Sonntag, 19. Januar 2014

Entscheidungen

Mit jeder einzelnen Entscheidung, sei diese noch so klein, nehmen wir Einfluss auf unseren weiteren Lebensweg. Es gibt unendlich viele Möglichkeiten, die gleichzeitig existieren. Erst in dem Moment, in dem wir eine davon auswählen, nehmen wir diese als real und tatsächlich wahr, während die anderen nicht mehr zu existieren scheinen.
Jede Entscheidung stellt uns vor eine Weggabelung, die manchmal das ganze Leben verändern kann. So treten Situationen ein, die sonst nicht eingetreten wären und Vorfälle werden vermieden, die sonst unvermeidlich wären.
Nicht immer wird das als positiv gewertet. Oft auch ist diese Tatsache die Gelegenheit für ein Was wäre, wenn..?. Was wäre, wenn ich ihn angesprochen hätte? Was wäre, wenn ich mich für einen anderen Beruf entschieden hätte? Was wäre, wenn ich das letzte Stück des Käsekuchens nicht gegessen hätte?
Hätte, würde, könnte. Wozu das Ganze? Es bringt einen kein Stück weiter. Vielmehr bietet es einfach nur Gelegenheit, in Selbstmitleid und Unzufriedenheit, zu versinken. Darüber nachzudenken, was passiert wäre, wenn ich den Typen gestern in der Bar wenigstens angelächelt hätte, verändert nicht die Tatsache, dass ich ihn nicht angelächelt habe.
Der einzige Punkt, der für dieses ganze Reue-Ding spricht, wäre, dass man daraus lernt. Denn nun könnte ich ja zu der Erkenntnis kommen, dass ich ihn hätte ansprechen sollen. Aber das ist Vergangenheit und – wie gesagt – es ändert nichts.

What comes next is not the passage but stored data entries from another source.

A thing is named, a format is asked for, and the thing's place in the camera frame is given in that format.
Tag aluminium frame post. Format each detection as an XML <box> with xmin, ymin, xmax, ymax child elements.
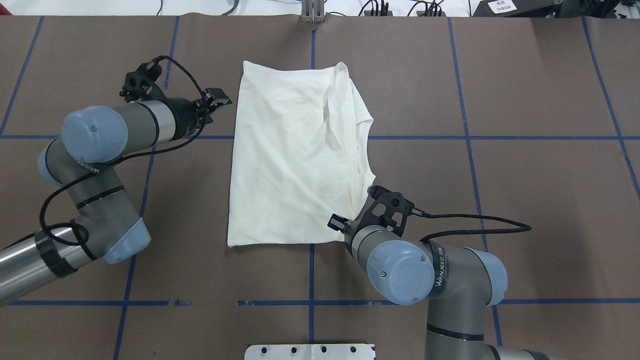
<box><xmin>299</xmin><ymin>0</ymin><xmax>326</xmax><ymax>23</ymax></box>

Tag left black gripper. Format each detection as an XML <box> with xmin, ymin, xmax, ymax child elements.
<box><xmin>173</xmin><ymin>88</ymin><xmax>233</xmax><ymax>138</ymax></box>

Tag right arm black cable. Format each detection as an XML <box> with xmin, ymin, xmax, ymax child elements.
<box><xmin>412</xmin><ymin>210</ymin><xmax>532</xmax><ymax>243</ymax></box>

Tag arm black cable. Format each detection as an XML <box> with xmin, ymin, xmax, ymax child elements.
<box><xmin>412</xmin><ymin>210</ymin><xmax>532</xmax><ymax>243</ymax></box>
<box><xmin>39</xmin><ymin>55</ymin><xmax>208</xmax><ymax>248</ymax></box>

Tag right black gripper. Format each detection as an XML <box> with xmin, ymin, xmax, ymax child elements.
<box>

Um zu lernen, brauche ich keinen Konjunktiv. Ich kann genauso gut sagen: Wenn ich einen Jungen anspreche, dann sind meine Aussichten auf Erfolg größer. Das belege ich dann durch eine Tat, die Veränderung – oder eben auch nicht.
Denn ein Hätte, Würde, Könnte, wird auch ein Hätte, Würde, Könnte bleiben. Da ist die Formulierung: 'Ich spreche einen Jungen an.' wahrscheinlich am Besten. Weit und breit keine Möglichkeits-, Zukunfts- oder sonstige Formen der Ausflüchte, zu finden.
Damit wären die eintreffenden Situationen abgehakt. Doch das war noch nicht alles. Wir gewinnen schnell den Eindruck, dass wir machtlos sind sobald ein bestimmtes Ereignis als Folge unserer Entscheidung stattgefunden hat. Doch stimmt das?
Wir sollten uns öfter mit dem Kern einer Sache befassen anstelle der Oberfläche. Diesen bestimmten Jungen in dieser bestimmten Bar werde ich höchst wahrscheinlich nicht wieder antreffen. Ist doch auch nicht schlimm. Schließlich kenne ich ihn nicht, wodurch ich ausschließen kann, dass es dabei tatsächlich um ihn ging.
Also ging es wohl eher um einen Jungen und den damit verbundenen Gefühlen. So sieht die Sache schon ganz anders aus. Denn einen Jungen kann ich auch an einem anderen Abend in einer anderen Bar kennenlernen und trotzdem sind mir – hoffentlich – die erwarteten Emotionen vergönnt.
So verhält es sich mit allem. Du hast eine verheißungsvolle Chance nicht genutzt? Nutze die nächste. Du hast mal wieder eine Schokoladentafel zu viel gegessen? Widerstehe der nächsten. Du hast dich heute zu sehr stressen lassen? Atme morgen tiefer durch.
Bestimmte Situationen, die durch bestimmte Entscheidungen eingetroffen sind, werden sich wohl nicht bis ins kleinste Detail erneut ereignen, aber die damit verbundenen Gefühle – um die es doch eigentlich wirklich geht – wollen nur bei der nächsten Gelegenheit eine Chance erhalten. Oder im Zeifelsfall bei der Übernächsten.